=== THE DATA ===

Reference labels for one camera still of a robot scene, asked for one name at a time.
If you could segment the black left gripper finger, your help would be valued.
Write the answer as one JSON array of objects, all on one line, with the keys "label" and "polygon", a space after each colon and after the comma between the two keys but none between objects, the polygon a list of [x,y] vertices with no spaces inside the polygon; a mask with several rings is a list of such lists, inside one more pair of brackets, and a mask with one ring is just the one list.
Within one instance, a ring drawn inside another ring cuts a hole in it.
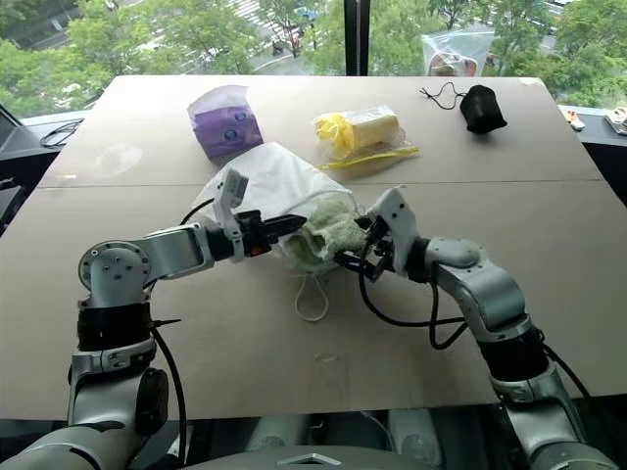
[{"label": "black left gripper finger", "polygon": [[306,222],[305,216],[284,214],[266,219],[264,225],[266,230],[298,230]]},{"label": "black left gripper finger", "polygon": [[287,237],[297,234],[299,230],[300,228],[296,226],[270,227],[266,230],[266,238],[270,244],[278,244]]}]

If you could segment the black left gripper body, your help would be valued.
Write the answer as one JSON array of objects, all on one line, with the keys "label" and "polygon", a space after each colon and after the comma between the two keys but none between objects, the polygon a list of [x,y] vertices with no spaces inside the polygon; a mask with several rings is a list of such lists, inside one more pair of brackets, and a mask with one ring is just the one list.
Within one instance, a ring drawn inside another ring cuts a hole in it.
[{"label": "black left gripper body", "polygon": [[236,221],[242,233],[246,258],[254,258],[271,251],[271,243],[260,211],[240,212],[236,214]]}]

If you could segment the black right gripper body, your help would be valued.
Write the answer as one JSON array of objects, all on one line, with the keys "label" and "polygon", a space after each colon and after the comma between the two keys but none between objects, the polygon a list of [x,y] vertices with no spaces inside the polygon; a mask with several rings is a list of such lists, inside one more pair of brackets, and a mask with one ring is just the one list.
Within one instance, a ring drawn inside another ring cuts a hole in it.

=== PROBLEM TO SOLVE ===
Which lines of the material above hold the string "could"? Pull them out.

=== ANSWER TO THIS TASK ===
If you could segment the black left gripper finger, your help would be valued.
If you could segment the black left gripper body, your help would be valued.
If you could segment the black right gripper body, your help would be valued.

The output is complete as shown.